Segment Start: Records for the task
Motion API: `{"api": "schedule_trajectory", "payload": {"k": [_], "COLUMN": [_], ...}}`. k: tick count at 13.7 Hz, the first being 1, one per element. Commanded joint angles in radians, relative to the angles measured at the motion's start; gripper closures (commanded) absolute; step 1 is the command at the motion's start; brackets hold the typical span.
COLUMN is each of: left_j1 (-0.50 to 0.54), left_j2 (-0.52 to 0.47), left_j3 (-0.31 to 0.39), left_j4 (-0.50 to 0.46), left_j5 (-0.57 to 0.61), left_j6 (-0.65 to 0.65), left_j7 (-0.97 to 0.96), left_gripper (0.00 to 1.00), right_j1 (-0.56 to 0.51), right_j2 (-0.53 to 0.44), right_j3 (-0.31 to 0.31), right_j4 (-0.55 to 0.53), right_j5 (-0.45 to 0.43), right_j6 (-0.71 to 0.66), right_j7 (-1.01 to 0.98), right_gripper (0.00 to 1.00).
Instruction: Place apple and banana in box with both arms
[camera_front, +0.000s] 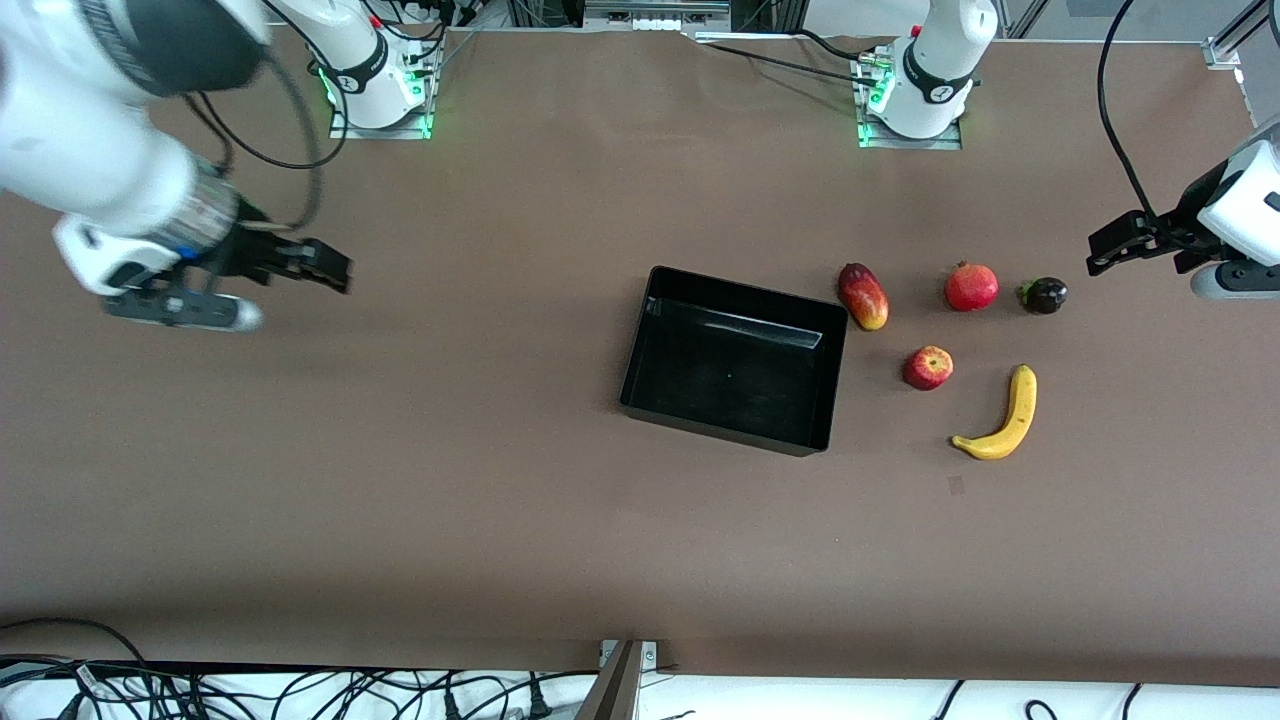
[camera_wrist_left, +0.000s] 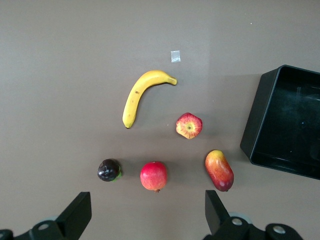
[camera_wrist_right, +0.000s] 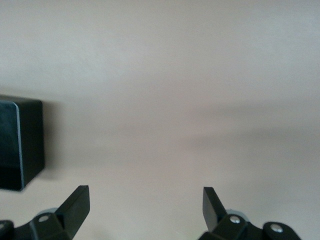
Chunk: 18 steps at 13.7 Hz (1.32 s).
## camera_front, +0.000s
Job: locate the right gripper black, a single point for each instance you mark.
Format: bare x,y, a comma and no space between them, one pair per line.
253,253

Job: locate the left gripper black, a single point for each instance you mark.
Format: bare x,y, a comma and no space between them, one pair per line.
1172,232

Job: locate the yellow banana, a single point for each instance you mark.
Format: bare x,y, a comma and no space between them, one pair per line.
1020,410

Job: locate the red yellow apple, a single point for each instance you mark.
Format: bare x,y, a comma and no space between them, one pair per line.
928,368

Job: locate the black plastic box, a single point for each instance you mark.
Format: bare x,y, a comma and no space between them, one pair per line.
730,380

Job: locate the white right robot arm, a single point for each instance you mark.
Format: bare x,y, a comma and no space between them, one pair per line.
90,130

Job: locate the dark purple mangosteen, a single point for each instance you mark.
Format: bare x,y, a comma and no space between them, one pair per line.
1046,296

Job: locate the red pomegranate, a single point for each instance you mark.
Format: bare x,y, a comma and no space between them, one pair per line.
971,287

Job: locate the red yellow mango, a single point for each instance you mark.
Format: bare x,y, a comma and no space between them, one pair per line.
864,297

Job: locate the black power plug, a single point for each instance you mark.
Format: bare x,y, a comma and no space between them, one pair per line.
452,705
537,705

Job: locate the metal base plate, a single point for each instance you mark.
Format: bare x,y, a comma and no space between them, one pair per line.
880,142
345,130

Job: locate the aluminium frame profile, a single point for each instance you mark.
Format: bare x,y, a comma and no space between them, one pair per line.
1225,50

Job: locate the grey socket rail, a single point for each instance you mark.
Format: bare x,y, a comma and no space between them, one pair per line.
655,10

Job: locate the metal edge bracket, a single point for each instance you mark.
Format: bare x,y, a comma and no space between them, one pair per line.
650,654

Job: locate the grey camera stand beam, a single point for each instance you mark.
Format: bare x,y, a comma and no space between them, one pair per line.
612,690

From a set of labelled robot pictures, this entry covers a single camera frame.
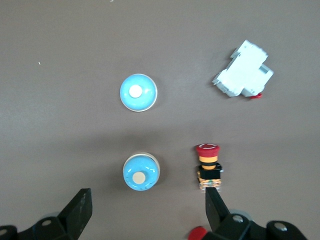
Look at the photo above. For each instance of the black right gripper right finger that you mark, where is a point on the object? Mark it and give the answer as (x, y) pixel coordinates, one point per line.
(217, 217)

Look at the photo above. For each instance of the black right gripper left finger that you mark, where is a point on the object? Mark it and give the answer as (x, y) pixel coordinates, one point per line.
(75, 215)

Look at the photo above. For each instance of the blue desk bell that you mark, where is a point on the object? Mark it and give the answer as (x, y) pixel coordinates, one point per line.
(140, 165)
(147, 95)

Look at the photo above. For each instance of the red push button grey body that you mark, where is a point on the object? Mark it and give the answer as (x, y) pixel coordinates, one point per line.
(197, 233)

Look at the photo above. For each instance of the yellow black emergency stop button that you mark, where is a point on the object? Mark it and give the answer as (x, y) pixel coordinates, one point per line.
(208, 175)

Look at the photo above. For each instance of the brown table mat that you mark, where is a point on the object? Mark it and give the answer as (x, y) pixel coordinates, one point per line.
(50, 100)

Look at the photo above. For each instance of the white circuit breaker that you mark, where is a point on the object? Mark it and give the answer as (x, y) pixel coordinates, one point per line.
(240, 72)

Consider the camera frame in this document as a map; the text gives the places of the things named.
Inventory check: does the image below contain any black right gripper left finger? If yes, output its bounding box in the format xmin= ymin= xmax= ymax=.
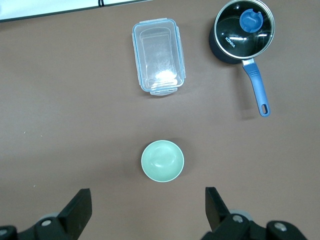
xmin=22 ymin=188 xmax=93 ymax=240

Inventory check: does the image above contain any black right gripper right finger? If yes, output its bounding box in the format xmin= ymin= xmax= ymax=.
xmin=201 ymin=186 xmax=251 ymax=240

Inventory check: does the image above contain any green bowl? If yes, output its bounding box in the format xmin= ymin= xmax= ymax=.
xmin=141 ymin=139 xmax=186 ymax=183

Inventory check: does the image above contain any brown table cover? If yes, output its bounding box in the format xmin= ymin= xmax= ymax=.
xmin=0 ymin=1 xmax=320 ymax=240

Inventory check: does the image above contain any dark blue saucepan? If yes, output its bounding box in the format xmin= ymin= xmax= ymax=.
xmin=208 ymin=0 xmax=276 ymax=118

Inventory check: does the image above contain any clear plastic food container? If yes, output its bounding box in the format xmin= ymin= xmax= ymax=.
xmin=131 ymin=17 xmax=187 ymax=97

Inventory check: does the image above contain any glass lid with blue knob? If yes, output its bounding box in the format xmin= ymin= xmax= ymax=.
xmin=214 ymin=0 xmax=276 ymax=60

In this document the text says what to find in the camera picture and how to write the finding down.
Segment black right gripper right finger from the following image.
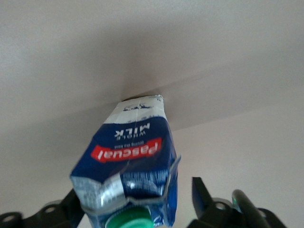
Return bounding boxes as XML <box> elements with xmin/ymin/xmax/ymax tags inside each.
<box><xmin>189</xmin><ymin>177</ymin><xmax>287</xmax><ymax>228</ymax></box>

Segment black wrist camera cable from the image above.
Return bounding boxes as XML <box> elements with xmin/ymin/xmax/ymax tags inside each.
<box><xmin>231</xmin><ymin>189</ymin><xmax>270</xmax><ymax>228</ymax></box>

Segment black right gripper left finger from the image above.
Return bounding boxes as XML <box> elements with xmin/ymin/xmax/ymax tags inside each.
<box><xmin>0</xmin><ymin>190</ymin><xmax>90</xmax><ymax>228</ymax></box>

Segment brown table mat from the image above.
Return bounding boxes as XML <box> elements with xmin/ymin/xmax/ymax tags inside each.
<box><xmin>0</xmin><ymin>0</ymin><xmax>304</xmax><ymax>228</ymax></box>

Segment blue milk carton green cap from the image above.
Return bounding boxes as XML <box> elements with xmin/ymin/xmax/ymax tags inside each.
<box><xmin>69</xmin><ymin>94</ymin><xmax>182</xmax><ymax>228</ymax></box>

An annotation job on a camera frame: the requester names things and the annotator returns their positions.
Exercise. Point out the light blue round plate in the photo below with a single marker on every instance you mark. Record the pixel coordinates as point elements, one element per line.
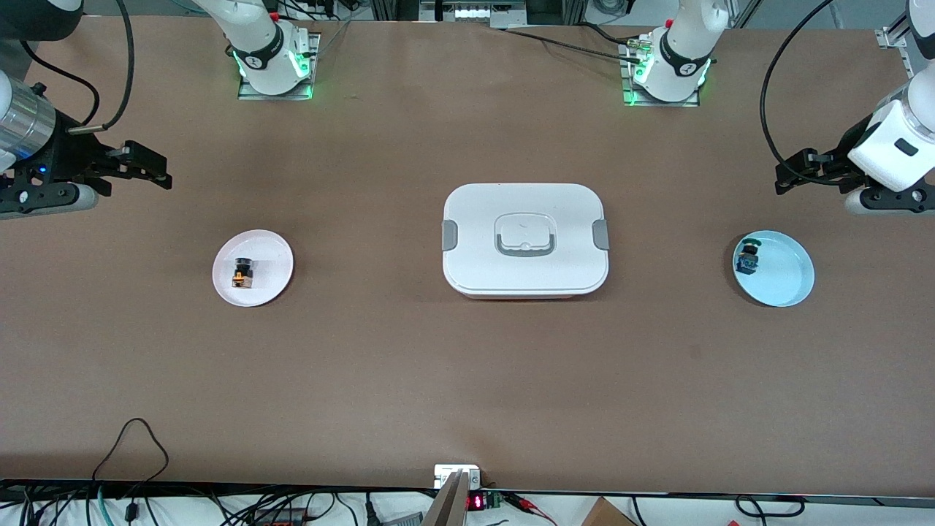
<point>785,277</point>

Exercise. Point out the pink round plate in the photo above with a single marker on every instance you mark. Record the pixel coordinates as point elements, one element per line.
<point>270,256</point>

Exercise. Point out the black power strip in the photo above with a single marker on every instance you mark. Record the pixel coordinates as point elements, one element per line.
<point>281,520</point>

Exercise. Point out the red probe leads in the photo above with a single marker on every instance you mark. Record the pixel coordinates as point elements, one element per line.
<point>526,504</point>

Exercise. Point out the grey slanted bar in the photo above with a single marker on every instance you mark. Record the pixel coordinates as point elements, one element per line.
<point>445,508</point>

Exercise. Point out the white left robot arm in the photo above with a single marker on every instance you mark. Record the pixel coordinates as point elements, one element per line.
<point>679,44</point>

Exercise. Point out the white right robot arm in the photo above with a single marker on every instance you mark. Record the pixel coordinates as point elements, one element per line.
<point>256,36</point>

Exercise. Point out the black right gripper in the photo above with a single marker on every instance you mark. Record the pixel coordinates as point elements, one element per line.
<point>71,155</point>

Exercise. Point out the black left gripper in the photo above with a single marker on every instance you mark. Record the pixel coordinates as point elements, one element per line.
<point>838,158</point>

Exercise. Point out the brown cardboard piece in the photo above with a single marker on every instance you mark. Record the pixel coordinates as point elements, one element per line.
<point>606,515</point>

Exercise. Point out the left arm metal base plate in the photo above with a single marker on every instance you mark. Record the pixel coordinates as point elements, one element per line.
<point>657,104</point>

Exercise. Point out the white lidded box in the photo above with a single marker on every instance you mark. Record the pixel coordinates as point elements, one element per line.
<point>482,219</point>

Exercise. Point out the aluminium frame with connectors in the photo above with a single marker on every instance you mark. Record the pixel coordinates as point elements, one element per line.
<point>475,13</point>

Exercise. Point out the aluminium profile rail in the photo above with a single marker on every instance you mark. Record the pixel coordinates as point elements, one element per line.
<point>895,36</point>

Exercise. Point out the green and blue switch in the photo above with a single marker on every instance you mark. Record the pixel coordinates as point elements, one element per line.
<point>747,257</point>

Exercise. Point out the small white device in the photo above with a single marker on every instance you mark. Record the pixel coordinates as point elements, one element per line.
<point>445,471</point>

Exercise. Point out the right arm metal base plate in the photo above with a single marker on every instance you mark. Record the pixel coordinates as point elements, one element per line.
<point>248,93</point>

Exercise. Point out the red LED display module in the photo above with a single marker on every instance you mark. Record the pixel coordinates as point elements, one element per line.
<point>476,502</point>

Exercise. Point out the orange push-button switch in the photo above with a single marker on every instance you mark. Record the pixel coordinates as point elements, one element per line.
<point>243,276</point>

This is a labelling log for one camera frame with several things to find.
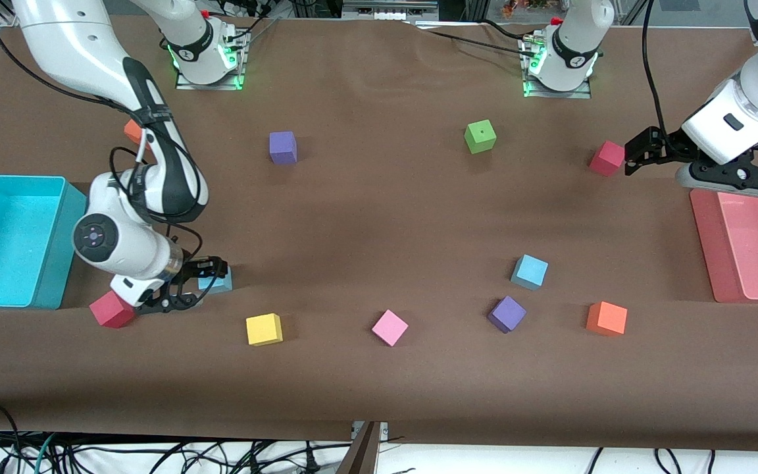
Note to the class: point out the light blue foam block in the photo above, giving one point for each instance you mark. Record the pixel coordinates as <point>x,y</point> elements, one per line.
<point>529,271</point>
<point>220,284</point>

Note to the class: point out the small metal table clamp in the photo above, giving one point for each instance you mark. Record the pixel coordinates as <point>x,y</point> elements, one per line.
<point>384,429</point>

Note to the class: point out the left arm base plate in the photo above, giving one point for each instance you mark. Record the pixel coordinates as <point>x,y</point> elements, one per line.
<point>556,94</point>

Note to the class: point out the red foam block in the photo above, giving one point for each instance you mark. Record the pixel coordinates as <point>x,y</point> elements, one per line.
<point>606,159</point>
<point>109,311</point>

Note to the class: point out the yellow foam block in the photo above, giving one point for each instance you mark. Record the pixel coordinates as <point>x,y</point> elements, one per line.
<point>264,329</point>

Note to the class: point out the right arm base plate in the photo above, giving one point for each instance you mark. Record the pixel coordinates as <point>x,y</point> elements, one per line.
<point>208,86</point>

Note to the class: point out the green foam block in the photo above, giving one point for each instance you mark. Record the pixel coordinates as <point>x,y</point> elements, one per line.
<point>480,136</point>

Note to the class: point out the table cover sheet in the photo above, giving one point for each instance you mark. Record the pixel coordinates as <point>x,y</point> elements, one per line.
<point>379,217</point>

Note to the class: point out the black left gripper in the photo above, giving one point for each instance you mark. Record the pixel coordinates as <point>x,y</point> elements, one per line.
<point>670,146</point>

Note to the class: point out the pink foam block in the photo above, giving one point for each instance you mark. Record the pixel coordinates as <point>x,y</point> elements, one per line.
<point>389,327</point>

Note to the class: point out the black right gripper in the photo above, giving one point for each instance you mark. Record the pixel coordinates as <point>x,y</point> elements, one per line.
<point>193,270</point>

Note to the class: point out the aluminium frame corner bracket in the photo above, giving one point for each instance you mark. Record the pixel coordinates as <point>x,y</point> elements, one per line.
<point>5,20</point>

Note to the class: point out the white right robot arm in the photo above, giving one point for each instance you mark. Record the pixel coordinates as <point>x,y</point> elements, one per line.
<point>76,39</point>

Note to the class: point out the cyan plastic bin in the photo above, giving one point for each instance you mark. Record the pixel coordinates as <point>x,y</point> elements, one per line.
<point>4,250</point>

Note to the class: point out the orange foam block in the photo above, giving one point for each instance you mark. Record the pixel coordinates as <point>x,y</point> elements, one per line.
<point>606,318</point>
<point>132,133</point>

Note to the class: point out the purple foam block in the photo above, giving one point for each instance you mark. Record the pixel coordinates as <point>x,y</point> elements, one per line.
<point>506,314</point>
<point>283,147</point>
Segment End: Records for the task
*What is expected:* Above is a listing; print exactly its lines from the one with "Note to the class: point out the light" through the one with "<point>556,94</point>", and no other lines.

*Exercise answer:*
Note to the class: point out the light blue foam block in the photo above, giving one point for each instance you mark. Record the pixel coordinates as <point>x,y</point> elements, one per line.
<point>529,271</point>
<point>220,284</point>

Note to the class: point out the small metal table clamp in the photo above, giving one point for each instance you mark. Record the pixel coordinates as <point>x,y</point> elements, one per line.
<point>384,429</point>

Note to the class: point out the left arm base plate in the photo above, giving one point for each instance you mark. Record the pixel coordinates as <point>x,y</point> elements, one per line.
<point>556,94</point>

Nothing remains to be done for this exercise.